Many potential partners fetishize Asian men, and because I’m mixed, I’m either not Asian enough for those who only want to date Asian guys or I’m not white enough for those who only want to date white guys. And when I do make the cut, I hear these awful words: “I’m not usually into Asians, but you’re cute.” To me, that means you don’t find my culture attractive, but you’re still willing to stick your dick near me.
Growing up, beauty was considered light skin, hair color, and eyes. And although I have brown skin, it was really about having western features, such as the perfectly slim noise. I didn’t see any models of beauty that were Asian men. And if there were any, they were women: the Lucy Liu’s who had an heir of majesty, which was really oriental fetishism. But when it came to the men, they were simply unattractive goof balls. And that lack of representation of Asian male beauty has affected me to this day.
As tough as it is for me to admit, I am inherently attracted to white men. And because I’m aware of it, I can break apart that colonialism of my own standards of beauty and question it. But at the same time, it is so inculcated in my brain, it’s hard to change.
For example, my mom married a white man, and so did my sister. And if you are going to have an interracial relationship with an Asian woman, it’s generally going to be a white man. So I do everything I can to look past that and see the beauty of all cultures and backgrounds, instead of my standard of beauty being whiteness.
Many potential partners fetishize Asian men, and because I’m mixed, I’m either not Asian enough for those who only want to date Asian guys or I’m not white enough for those who only want to date white guys.
When it comes to beauty, I have to separate how I see my self worth versus how beautiful I see myself. That’s because I don’t honestly see myself as a beautiful person when it comes to looks, but I do realize I bring a lot of value that isn’t tied to how I look.

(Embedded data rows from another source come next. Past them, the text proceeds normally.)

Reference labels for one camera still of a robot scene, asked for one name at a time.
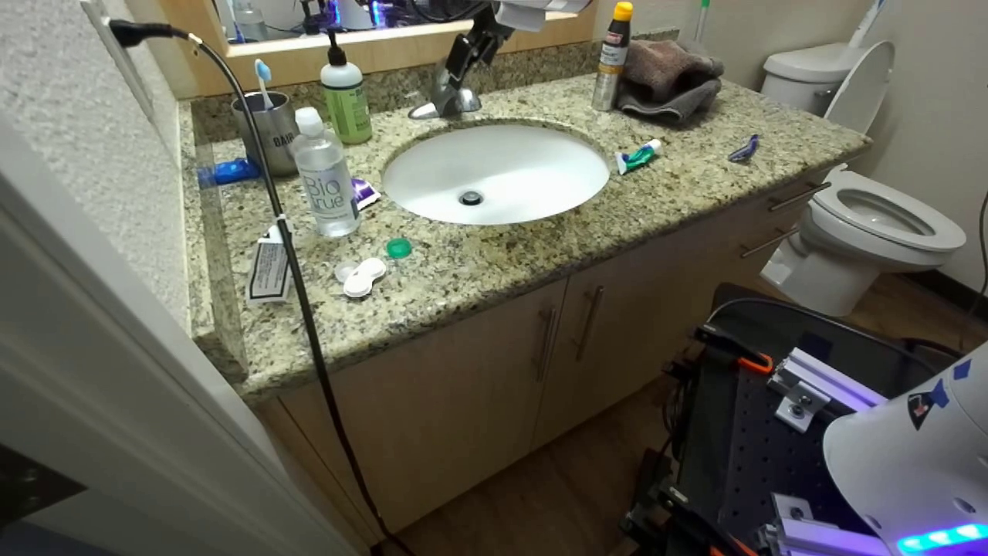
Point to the black robot cart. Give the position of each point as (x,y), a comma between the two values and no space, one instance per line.
(810,436)

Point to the green round cap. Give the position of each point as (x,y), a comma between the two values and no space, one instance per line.
(398,248)

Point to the beige vanity cabinet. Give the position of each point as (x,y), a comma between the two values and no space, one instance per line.
(489,342)

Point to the blue flat object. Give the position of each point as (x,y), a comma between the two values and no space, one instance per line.
(229,170)

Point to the blue white toothbrush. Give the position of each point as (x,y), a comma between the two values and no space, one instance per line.
(264,78)

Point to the blue razor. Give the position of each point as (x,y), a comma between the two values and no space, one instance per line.
(748,150)

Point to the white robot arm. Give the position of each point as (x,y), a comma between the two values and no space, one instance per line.
(531,13)

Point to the white small tube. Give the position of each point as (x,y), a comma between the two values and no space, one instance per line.
(271,275)

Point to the white toilet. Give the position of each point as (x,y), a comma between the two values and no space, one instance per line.
(854,226)

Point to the clear plastic water bottle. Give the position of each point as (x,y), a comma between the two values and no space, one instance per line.
(326,176)

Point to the green white toothpaste tube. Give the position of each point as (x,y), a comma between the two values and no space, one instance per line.
(638,158)

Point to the metal toothbrush cup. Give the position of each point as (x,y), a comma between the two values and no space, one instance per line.
(267,130)

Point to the brown folded towel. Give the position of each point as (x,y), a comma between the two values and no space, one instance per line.
(668,83)

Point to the white contact lens case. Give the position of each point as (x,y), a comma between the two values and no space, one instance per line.
(358,280)

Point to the wood framed mirror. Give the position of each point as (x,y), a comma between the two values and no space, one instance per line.
(296,60)

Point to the white wall outlet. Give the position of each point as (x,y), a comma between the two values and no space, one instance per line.
(120,60)

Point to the white oval sink basin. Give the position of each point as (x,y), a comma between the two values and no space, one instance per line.
(496,174)

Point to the purple white packet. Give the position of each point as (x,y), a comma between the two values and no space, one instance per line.
(365,191)

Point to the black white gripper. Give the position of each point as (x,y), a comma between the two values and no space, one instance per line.
(474,47)

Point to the green soap pump bottle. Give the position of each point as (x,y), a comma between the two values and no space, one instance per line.
(343,95)

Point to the chrome faucet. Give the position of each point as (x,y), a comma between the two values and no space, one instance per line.
(450,101)

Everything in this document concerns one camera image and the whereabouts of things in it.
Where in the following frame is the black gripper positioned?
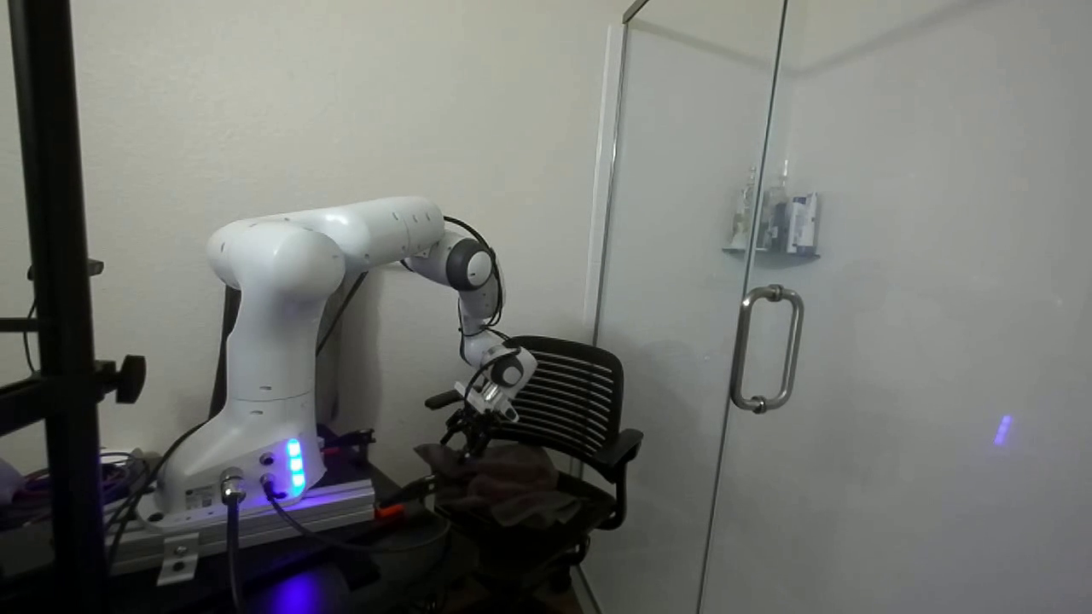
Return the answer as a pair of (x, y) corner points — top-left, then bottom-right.
(440, 383), (512, 462)

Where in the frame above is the dark grey towel on seat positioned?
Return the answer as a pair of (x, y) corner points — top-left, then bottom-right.
(417, 441), (584, 533)

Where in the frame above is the orange handled clamp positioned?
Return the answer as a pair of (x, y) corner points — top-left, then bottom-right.
(377, 478), (433, 527)

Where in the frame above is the chrome door handle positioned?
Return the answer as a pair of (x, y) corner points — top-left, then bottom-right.
(730, 283), (807, 414)

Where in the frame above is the glass shower door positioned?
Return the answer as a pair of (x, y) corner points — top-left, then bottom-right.
(708, 0), (1092, 614)

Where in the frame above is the black camera stand pole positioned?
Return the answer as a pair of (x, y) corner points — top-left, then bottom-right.
(0, 0), (110, 614)

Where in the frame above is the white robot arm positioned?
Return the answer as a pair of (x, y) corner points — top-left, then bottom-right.
(162, 197), (540, 513)

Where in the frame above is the black mesh office chair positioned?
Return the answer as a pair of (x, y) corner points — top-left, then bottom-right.
(448, 335), (642, 601)

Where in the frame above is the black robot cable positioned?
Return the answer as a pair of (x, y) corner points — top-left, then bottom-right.
(106, 283), (243, 574)

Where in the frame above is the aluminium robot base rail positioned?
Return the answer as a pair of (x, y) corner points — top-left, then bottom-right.
(110, 478), (378, 588)

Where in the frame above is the shower shelf with bottles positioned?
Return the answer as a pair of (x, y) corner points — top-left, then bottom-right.
(723, 171), (823, 264)

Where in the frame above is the brown towel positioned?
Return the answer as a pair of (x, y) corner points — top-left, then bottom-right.
(469, 443), (557, 501)

Now, I don’t mean that in a demeaning way–I definitely don’t think I’m ugly–I just don’t think the way I look is going to be the first thing a person is going to be attracted to. I say that because beauty and masculinity in Los Angeles is all about having the muscles and stylish haircuts. That’s what you see as the most desirable look that everyone is trying to embody in just about every bar and even on the social dating apps.
I do have professional, modeling photos of myself. And what’s interesting is that I never considered myself the kind of person who gains pleasure or validation from an online community. But I’m starting to realize that even I get that tingle of satisfaction in a particular part of my brain when I see my “like” count go up, which has never really happened before moving to Los Angeles.
When I do make the cut, I hear these awful words: “I’m not usually into Asians, but you’re cute.” To me, that means you don’t find my culture attractive, but you’re still willing to stick your dick near me.
I believe that desire for validation from an online community affects all of us here because we are surrounded by beauty, which can easily make you feel like you don’t measure up, especially if you don’t get a lot of attention in person. For example, when I go out to West Hollywood, I don’t feel desirable. People aren’t buying me drinks or constantly trying to approach and connect with me. But I know that when I go online and post great photos of myself, I can experience the attention and validation there that I don’t always get in person.
In Los Angeles, everyone agrees unanimously that dating is difficult because this isn’t a city that has the concept of public space. For example, when you are in New York City, you generally take public transit to get to where you want to go. But in Los Angeles, that’s not the case: when you leave home, you take your car to get where you’re going, which means you often miss out on meeting other people organically.
That affects how you build and develop new relationships because you don’t always have the opportunity (or want to) meet other people, unless you already know them. And when you do, you find that in Los Angeles, everyone has a dream, is beautiful, and ambitious, which often means no one is trying to settle down and seriously date. Instead, everyone is searching for the next beautiful person and are constantly afraid of missing out.